Highly-valued Craftsmanships – The Latest Top Bids in the Auction World
A piece of painting, an automobile or anything that has an interesting story and history to it always becomes a priced possession and dominates in the auction world. To add to it, if the bidding item is completed with great craftsmanship, it is always bought for millions.

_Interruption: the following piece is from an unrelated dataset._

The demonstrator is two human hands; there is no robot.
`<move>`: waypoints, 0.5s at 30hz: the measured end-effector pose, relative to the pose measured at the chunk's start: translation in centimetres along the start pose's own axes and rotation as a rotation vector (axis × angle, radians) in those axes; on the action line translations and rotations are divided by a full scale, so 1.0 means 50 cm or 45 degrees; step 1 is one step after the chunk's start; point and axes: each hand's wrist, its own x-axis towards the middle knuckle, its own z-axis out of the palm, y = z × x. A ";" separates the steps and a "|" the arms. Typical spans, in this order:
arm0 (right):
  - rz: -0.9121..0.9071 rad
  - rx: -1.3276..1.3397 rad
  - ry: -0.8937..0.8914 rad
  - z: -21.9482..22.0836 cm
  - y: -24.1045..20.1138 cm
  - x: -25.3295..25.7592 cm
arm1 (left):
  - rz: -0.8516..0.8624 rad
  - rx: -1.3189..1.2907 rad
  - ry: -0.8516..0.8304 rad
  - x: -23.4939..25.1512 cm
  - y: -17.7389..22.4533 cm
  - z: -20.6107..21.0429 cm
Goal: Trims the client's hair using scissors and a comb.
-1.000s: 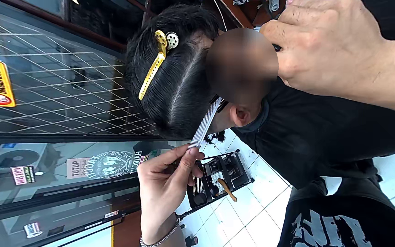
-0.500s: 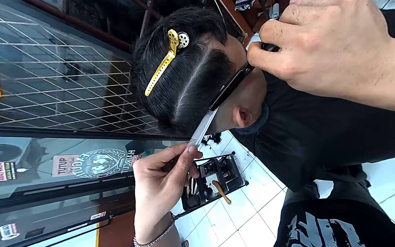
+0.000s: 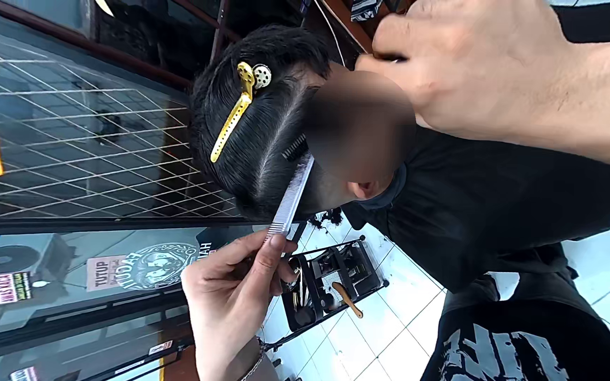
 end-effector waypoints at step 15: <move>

Woman sculptor inspired by ancient poem
Camille Claudel’s L’Abandon sold for £831,600 (about US$1.01 million) at a Christie’s sale of Impressionist and Modern Art in London, beating out two sculptures by Auguste Rodin, briefly her collaborator and lover, for the auction top spot. Cast in bronze by Eugène Blot in 1905, the work is hailed as the French figurative sculptor’s breakthrough. Born in Fère-en-Tardenois, a rural village between Paris and Reims, Claudel’s mother told her any desires to become an artist were ‘unladylike’. Her father, however, presented some of her early work to a neighbour: the sculptor Alfred Boucher. Impressed, he became the girl’s mentor, and following his advice, the family moved to Paris in 1881. Claudel enrolled at the Académie Colarossi – a progressive art school that admitted women. In 1886, she began working on L’Abandon, a sculpture of an embracing couple inspired by the ancient Sanskrit poem Sakuntala. Exhibited in plaster at the 1888 Salon des Artistes Français, it won an honourable mention. The critic André Michel praised its “profound feeling of tenderness both chaste and passionate, an impression of quivering, of restrained ardour”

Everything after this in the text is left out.